(Records for the exercise):
· · ·

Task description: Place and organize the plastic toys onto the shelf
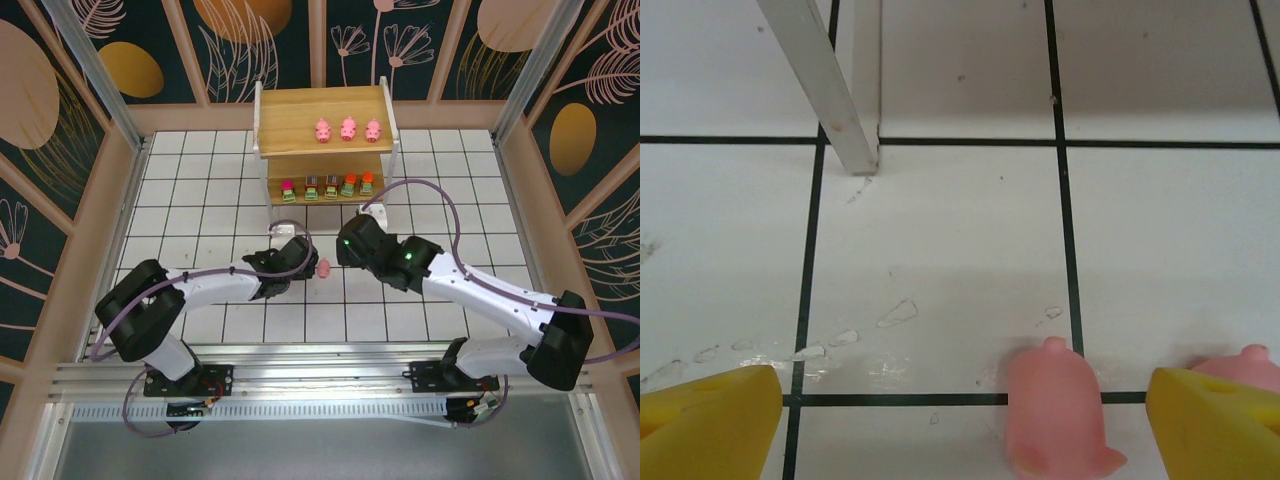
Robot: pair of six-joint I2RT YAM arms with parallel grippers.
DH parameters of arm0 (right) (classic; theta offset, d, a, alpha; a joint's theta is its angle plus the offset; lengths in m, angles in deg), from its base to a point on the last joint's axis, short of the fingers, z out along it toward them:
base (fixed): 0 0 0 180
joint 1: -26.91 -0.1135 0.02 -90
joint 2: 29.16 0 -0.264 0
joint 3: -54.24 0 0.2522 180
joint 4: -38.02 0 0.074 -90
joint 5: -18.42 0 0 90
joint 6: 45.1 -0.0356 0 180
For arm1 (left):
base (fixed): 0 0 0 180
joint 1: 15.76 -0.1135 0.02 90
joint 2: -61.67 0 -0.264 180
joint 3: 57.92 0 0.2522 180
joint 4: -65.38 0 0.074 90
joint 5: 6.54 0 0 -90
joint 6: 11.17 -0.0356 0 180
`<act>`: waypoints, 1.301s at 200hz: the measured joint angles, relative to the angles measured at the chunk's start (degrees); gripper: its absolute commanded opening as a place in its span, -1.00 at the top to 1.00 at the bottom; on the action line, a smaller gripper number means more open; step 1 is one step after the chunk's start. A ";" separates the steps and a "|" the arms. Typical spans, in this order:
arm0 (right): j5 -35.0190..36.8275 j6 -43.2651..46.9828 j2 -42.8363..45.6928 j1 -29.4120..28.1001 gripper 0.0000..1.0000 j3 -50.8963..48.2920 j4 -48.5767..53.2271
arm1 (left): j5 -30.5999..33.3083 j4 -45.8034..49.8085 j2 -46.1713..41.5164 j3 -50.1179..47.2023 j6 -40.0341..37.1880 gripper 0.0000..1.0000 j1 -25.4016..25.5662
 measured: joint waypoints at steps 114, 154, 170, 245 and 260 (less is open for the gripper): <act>-2.29 -3.63 3.32 0.00 -0.11 -6.23 -3.02 | -4.39 0.26 5.75 2.34 1.42 -0.53 0.00; -2.36 -4.07 3.65 0.00 0.04 -6.56 -3.85 | -4.90 1.07 5.99 2.71 2.21 -0.43 0.09; -2.51 -4.02 3.78 0.00 0.06 -6.86 -3.87 | -5.29 1.31 6.03 2.78 2.51 -0.41 0.26; -2.54 -4.02 4.22 0.00 0.18 -7.23 -4.00 | -5.68 2.56 9.01 4.13 3.15 -0.22 1.25; -2.54 -4.02 4.42 -0.02 0.19 -7.30 -4.00 | -5.66 2.58 9.14 4.48 3.21 -0.13 1.25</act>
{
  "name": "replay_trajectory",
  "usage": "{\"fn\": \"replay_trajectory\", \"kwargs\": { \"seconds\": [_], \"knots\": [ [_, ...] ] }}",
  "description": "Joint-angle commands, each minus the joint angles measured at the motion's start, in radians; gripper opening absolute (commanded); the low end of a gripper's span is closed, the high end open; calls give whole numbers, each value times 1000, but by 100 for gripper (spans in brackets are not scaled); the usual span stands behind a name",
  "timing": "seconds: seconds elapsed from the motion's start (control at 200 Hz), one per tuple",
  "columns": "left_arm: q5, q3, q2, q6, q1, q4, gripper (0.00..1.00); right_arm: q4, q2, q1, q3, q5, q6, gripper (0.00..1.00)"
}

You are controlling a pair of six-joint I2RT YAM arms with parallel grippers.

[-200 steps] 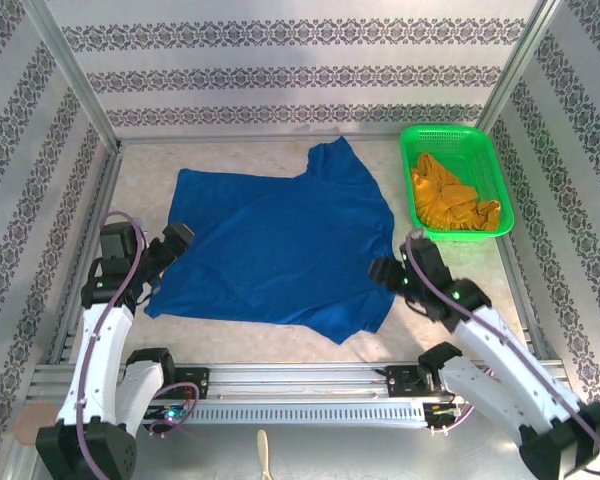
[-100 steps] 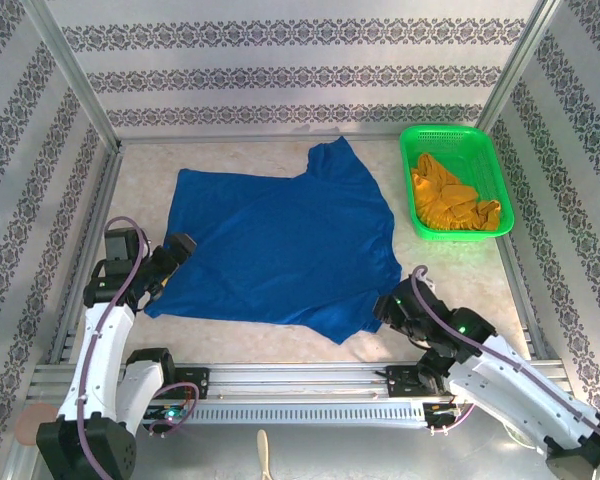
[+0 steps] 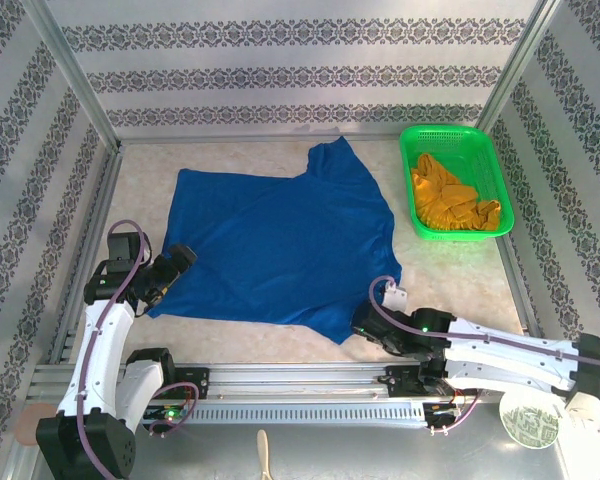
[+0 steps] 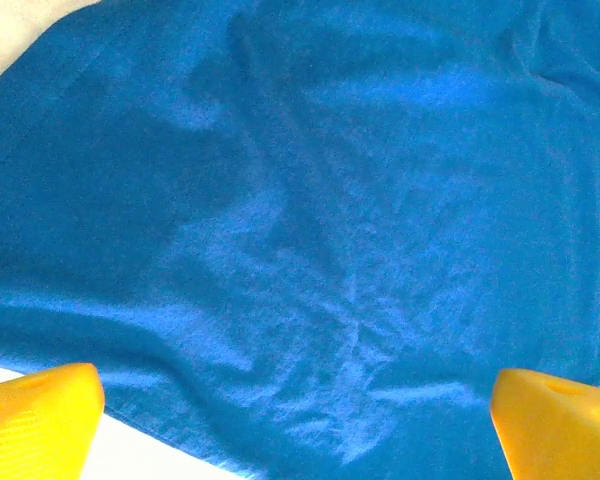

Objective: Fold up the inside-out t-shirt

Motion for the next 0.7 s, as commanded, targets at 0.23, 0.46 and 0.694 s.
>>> {"fn": "replay_trajectory", "kwargs": {
  "seconds": [0.23,0.46,0.694],
  "knots": [
    [7,21,-7,9,12,-29,99,53,19,34,-29,79,145,52],
    [9,10,-3,-1,12,-12,99,109,26,33,-65,36,170,50],
    [7,5,2,-4,12,0,99,196,134,35,-60,-20,169,50]
  ]
}}
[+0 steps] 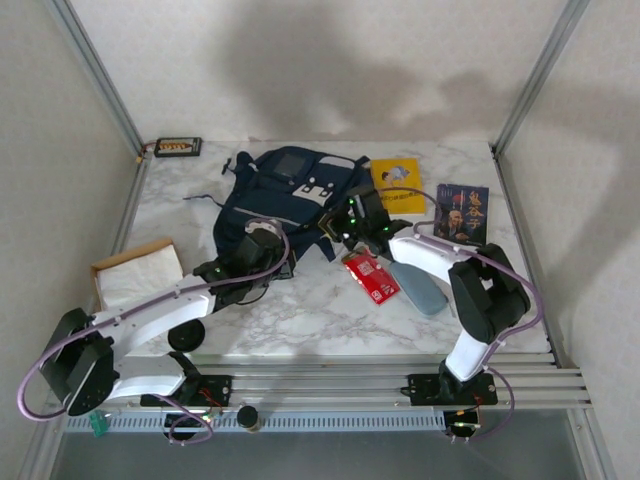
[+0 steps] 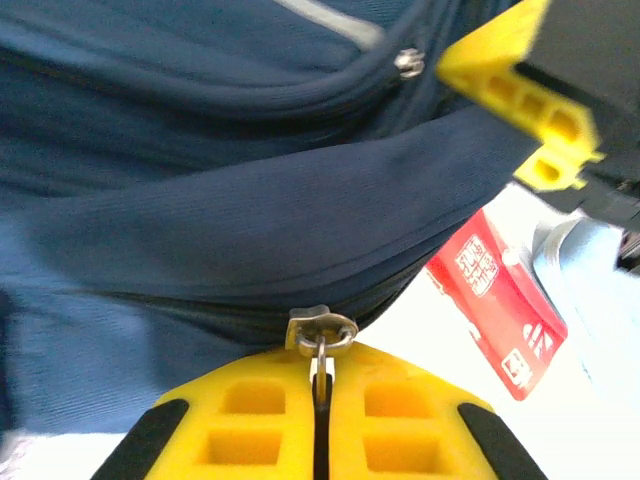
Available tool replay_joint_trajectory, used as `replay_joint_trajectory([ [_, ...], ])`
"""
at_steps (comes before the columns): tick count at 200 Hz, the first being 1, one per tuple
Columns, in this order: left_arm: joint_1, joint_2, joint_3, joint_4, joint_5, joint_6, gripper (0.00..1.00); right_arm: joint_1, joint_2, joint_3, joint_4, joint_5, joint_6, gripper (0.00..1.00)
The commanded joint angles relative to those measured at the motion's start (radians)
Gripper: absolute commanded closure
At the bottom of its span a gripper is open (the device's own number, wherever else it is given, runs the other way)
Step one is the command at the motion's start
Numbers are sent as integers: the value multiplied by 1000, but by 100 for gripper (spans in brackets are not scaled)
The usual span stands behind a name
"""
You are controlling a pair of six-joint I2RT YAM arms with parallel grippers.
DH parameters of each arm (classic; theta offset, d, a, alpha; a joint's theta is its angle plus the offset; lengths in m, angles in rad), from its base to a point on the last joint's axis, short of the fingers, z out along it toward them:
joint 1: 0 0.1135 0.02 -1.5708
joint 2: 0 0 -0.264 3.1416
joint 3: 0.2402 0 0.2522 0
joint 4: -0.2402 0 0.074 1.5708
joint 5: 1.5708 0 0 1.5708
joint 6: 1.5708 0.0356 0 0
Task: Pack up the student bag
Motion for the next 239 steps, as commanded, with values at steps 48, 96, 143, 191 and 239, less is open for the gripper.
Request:
replay_joint_trajectory([
  [48,55,-105,-92,-63,38,44,100,-262,43,200,-178,-63,-323,96],
  [96,53,-5,-26,100,114,56,100,-182,-34,161,-261,-58,-310,49],
  [143,42,34,-22,159,151,54,100,-76,-138,49,-194,-66,-190,31],
  [191,38,17,-23,161,143,53,100,12,-123,-16,-123,-39,-86,29],
  [239,38,19,-13,156,144,58,100,96,-170,-81,-107,18,-13,29],
])
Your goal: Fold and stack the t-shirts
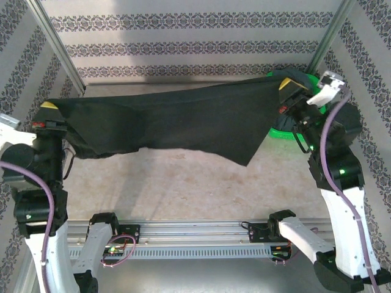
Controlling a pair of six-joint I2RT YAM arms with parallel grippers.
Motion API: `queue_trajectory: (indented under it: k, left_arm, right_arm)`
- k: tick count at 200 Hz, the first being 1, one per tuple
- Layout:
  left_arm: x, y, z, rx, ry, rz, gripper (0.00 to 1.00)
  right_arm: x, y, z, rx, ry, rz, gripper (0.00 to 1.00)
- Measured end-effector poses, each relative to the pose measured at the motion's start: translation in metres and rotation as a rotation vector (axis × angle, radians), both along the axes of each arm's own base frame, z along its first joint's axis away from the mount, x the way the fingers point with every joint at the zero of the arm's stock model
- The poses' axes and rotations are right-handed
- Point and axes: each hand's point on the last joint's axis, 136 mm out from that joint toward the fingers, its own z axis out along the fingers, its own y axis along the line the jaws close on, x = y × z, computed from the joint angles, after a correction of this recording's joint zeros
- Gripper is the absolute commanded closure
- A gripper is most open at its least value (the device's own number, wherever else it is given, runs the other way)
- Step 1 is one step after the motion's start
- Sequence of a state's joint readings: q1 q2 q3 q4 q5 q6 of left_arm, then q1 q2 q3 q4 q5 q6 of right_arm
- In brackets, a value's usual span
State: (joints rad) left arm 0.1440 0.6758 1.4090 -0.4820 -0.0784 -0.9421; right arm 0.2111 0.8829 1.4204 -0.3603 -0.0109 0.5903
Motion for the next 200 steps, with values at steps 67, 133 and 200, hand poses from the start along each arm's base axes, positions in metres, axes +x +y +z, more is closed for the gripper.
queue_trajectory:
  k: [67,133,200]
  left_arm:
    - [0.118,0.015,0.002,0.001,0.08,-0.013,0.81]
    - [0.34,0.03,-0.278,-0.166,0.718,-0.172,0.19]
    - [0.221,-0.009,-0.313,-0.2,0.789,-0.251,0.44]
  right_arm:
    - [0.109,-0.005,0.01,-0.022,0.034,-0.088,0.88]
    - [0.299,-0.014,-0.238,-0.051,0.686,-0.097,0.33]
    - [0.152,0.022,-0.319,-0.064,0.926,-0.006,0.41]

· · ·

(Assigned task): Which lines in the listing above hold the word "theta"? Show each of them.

(Finished exercise):
DH parameters of arm0 (right) (classic; theta offset, d, a, alpha; a joint's theta is its angle plus the offset; lengths in m, angles in deg), from its base to a point on the last joint's axis, short of the fingers, z out along it toward them:
DH parameters of each arm (classic; theta offset, d, a, alpha; a joint's theta is its angle plus the offset; lengths in m, angles in rad), from its base to a point on the last joint's axis, short of the fingers, z out along it toward them:

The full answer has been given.